Exercise instructions.
In the entries below, find the line with "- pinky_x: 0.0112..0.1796" and the line with "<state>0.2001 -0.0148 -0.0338"; reproduce those two lines and all lines between them exactly, without pictures.

─── Records

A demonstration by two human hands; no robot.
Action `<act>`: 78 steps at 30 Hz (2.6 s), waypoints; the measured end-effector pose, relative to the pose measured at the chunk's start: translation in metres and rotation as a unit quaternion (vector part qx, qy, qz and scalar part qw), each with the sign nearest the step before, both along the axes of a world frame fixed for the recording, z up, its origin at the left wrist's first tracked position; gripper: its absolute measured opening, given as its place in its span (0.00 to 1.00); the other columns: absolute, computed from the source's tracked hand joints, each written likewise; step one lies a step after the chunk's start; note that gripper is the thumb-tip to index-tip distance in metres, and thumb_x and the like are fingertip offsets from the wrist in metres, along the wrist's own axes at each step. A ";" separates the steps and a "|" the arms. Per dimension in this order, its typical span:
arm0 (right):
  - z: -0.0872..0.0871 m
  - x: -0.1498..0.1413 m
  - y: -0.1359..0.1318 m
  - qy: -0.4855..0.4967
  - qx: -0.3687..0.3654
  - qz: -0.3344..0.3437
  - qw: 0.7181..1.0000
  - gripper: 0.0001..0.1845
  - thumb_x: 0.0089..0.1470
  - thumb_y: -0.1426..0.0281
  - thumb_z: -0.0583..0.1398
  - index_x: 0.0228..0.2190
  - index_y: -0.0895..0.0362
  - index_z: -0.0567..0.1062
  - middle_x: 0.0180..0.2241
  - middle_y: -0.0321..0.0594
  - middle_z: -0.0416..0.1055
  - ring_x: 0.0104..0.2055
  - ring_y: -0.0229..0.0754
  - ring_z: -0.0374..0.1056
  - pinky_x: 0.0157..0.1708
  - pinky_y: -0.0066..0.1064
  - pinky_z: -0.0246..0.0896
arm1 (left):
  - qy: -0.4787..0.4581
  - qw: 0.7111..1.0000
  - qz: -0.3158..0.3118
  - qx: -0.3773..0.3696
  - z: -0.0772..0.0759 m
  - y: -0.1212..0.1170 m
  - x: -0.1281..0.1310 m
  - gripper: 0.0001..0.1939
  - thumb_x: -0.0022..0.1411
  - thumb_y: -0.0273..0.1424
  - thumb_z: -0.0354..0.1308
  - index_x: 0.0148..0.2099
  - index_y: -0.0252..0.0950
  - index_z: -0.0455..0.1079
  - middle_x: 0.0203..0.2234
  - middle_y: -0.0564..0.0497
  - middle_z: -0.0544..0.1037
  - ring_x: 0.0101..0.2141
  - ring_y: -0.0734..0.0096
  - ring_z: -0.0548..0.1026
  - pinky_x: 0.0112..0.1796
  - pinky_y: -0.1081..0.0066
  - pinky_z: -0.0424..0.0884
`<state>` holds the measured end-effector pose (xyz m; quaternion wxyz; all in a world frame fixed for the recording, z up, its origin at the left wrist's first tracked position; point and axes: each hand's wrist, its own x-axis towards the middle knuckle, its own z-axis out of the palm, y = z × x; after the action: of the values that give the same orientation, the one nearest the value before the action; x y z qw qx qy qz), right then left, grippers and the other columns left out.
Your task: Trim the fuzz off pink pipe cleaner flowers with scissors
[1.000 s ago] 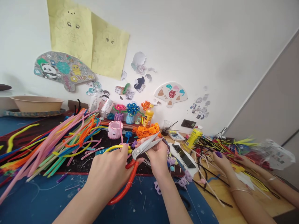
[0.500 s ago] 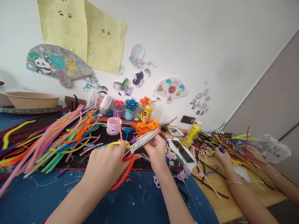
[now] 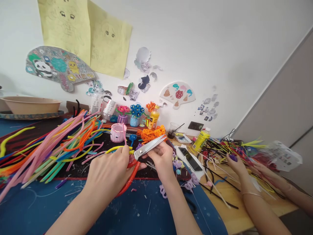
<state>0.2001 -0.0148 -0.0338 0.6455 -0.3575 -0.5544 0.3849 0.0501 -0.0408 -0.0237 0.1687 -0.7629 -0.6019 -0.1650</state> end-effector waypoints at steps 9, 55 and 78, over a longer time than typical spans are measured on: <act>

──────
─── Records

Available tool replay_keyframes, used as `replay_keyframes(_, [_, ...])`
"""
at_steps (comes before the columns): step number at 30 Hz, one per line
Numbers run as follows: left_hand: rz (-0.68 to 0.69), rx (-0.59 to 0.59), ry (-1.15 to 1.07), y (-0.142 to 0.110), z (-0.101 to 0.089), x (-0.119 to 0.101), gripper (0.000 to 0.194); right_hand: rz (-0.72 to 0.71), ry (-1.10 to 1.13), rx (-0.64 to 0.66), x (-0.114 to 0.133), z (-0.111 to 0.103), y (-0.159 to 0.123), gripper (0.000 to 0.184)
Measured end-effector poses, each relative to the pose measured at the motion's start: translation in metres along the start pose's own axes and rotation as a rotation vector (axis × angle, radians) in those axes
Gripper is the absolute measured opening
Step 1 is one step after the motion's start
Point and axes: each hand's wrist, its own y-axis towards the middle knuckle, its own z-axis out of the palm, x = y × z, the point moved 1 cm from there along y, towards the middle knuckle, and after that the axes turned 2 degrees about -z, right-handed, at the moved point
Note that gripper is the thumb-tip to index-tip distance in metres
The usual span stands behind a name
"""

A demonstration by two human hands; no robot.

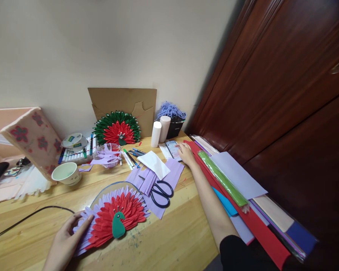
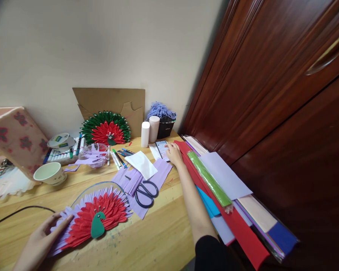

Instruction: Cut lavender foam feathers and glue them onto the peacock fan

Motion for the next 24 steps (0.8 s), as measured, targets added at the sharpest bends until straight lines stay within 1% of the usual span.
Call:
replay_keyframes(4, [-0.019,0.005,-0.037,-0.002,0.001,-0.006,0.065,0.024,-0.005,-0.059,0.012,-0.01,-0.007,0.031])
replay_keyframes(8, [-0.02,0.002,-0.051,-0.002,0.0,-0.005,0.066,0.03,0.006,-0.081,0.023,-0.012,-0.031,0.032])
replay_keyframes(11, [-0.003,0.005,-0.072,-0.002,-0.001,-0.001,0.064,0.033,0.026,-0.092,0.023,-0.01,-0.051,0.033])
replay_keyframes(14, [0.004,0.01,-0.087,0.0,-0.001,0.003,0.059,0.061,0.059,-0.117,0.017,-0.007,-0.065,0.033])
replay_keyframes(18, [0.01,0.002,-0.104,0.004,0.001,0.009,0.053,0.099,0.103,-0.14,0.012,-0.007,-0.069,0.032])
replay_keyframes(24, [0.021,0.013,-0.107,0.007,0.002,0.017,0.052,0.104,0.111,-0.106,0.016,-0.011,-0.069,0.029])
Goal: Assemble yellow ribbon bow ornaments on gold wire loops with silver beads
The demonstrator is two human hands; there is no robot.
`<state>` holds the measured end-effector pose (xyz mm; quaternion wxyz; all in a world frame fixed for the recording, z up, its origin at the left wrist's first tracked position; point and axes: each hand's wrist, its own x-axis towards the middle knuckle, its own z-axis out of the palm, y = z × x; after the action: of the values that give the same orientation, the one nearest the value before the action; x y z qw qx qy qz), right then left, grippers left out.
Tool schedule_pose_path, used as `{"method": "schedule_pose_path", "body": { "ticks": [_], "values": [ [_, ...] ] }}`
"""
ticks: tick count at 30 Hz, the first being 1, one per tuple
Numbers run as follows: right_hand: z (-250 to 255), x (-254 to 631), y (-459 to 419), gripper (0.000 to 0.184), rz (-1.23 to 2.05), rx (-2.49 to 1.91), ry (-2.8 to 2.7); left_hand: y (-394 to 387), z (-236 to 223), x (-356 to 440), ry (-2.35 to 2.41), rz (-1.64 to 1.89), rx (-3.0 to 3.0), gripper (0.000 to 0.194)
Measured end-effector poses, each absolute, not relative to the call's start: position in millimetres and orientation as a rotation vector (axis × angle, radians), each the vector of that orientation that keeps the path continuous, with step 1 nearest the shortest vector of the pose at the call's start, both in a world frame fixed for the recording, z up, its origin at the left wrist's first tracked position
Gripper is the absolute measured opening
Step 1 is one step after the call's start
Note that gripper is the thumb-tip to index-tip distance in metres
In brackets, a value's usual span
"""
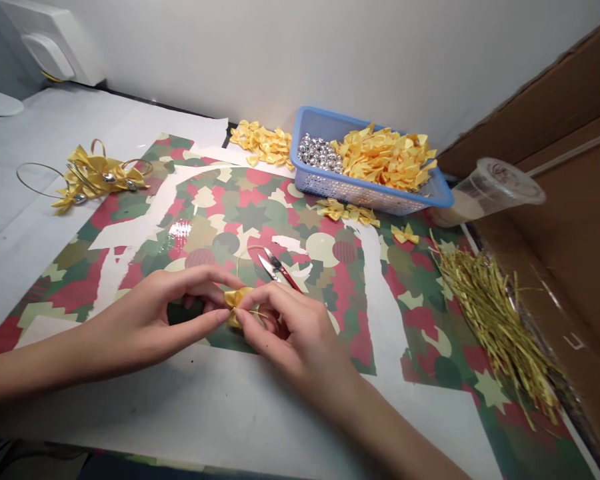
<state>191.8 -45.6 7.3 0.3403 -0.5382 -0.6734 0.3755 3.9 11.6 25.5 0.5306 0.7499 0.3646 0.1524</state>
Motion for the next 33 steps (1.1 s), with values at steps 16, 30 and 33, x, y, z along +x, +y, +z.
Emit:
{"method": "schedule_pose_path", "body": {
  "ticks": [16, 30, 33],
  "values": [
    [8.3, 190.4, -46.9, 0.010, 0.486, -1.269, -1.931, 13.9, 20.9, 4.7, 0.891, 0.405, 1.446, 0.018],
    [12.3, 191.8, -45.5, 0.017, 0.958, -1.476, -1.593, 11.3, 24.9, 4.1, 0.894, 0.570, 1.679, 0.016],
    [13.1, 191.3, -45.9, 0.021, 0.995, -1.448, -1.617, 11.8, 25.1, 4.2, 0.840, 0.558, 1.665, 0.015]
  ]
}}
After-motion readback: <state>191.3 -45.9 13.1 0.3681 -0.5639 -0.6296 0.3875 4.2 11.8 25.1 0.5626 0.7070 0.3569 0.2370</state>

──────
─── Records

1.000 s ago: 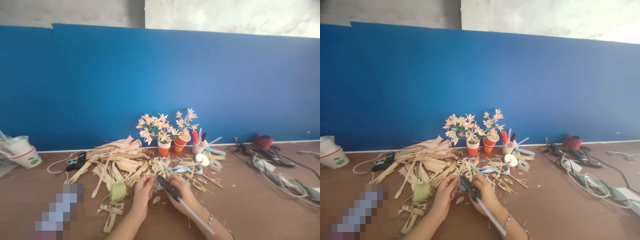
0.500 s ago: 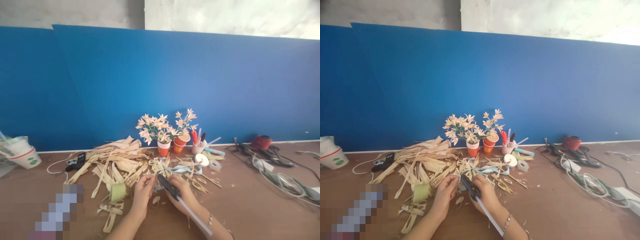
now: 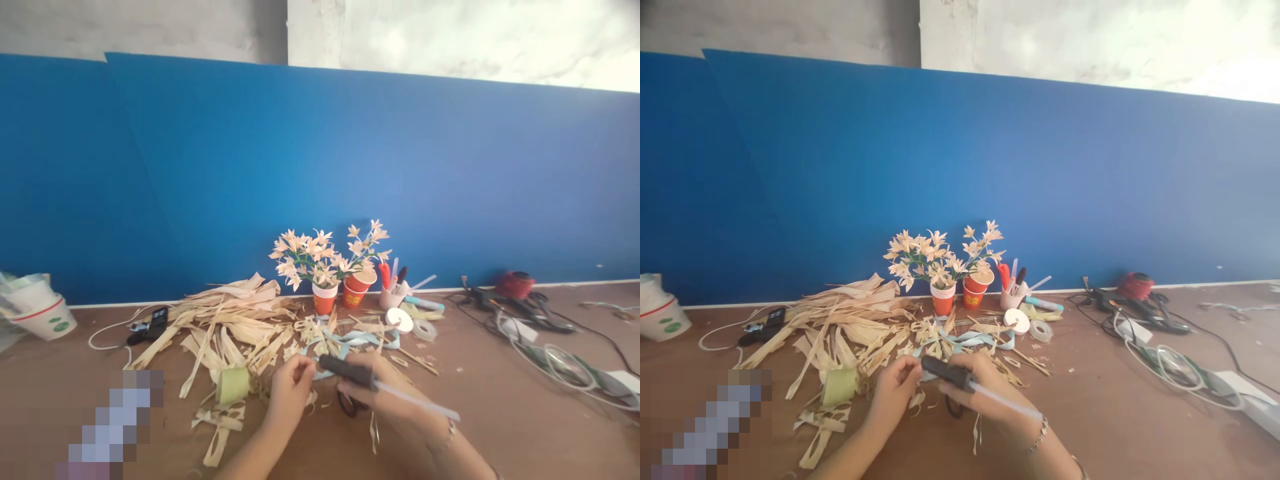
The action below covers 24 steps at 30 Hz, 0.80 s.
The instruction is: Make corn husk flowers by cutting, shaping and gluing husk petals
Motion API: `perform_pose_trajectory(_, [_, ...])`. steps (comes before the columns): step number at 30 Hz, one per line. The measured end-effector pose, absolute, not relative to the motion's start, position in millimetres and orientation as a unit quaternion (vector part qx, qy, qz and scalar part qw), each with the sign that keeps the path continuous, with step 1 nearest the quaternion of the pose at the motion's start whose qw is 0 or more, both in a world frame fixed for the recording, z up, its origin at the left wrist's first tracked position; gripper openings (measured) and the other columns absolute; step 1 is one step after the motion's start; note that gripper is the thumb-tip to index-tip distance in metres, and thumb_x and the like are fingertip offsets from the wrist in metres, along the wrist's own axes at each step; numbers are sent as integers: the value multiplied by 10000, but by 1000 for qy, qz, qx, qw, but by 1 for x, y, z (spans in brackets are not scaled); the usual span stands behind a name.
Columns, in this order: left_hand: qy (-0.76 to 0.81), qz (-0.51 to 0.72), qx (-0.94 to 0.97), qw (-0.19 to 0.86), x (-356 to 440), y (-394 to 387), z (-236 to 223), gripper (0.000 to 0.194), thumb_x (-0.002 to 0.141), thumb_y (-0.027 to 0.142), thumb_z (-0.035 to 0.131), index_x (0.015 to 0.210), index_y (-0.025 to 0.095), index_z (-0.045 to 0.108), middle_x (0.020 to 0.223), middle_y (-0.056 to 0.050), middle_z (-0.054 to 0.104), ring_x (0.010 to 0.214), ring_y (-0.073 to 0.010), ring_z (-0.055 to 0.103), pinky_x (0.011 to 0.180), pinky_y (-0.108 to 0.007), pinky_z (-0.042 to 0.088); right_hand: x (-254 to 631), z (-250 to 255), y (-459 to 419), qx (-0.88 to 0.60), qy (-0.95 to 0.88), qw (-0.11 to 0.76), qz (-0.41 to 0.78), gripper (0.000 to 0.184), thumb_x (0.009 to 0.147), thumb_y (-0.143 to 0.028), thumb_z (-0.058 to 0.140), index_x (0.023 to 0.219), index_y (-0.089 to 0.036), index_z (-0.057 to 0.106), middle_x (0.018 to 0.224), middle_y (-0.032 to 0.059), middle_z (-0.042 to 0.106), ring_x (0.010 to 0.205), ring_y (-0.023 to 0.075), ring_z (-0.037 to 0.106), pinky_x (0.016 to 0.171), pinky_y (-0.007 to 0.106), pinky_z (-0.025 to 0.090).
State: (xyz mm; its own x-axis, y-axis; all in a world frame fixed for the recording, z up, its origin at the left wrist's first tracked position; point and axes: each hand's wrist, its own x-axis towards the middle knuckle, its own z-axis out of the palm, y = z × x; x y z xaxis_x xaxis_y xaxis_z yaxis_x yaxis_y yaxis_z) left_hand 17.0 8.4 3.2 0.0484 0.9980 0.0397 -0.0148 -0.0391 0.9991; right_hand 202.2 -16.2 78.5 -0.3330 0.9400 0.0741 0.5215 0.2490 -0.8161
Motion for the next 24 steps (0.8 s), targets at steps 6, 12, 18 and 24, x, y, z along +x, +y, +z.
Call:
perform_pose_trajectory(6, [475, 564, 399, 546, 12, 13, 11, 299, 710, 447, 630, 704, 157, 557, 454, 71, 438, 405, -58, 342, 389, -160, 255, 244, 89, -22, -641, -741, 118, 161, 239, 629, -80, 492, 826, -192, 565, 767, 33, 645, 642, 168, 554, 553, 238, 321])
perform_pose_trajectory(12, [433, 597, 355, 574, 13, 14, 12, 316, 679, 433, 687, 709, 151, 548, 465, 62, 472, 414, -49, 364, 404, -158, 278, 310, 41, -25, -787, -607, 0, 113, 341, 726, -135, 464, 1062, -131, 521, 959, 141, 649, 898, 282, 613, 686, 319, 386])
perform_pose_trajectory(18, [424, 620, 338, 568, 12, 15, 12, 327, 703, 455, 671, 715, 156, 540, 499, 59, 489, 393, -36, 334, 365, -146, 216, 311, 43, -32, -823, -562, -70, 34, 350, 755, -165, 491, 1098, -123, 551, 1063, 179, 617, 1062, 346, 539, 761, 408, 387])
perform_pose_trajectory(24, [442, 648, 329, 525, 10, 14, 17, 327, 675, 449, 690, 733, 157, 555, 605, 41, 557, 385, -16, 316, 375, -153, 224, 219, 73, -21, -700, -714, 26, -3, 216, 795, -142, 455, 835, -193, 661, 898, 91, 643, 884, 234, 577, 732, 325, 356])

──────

Task result.
  - pinky_x: 0.0112..0.1796
  - pinky_y: -0.1081..0.0066
  - pinky_z: -0.0424..0.0884
`<state>` holds the measured end-effector pose (xyz m; quaternion wxyz; all in a world frame fixed for the recording, z up, its origin at the left wrist's first tracked position; point and axes: each hand's wrist, its own x-axis towards the middle knuckle, its own z-axis out of the palm, y = z × x; after the action: of the values that give the same orientation, the one nearest the value before the action; x y z qw qx qy qz), right then left, grippers and the other columns left out.
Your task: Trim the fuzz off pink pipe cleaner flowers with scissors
[1.000 s ago] 
[0.500 s ago] 
[now] 
<state>0.2001 -0.0148 -0.0338 0.6455 -0.3575 -0.5544 0.3849 0.0501 -0.0408 -0.0237 0.1687 -0.7629 -0.6019 -0.1650</state> end-effector waypoints at steps 9, 55 and 78, over a longer time than typical spans are measured on: <act>

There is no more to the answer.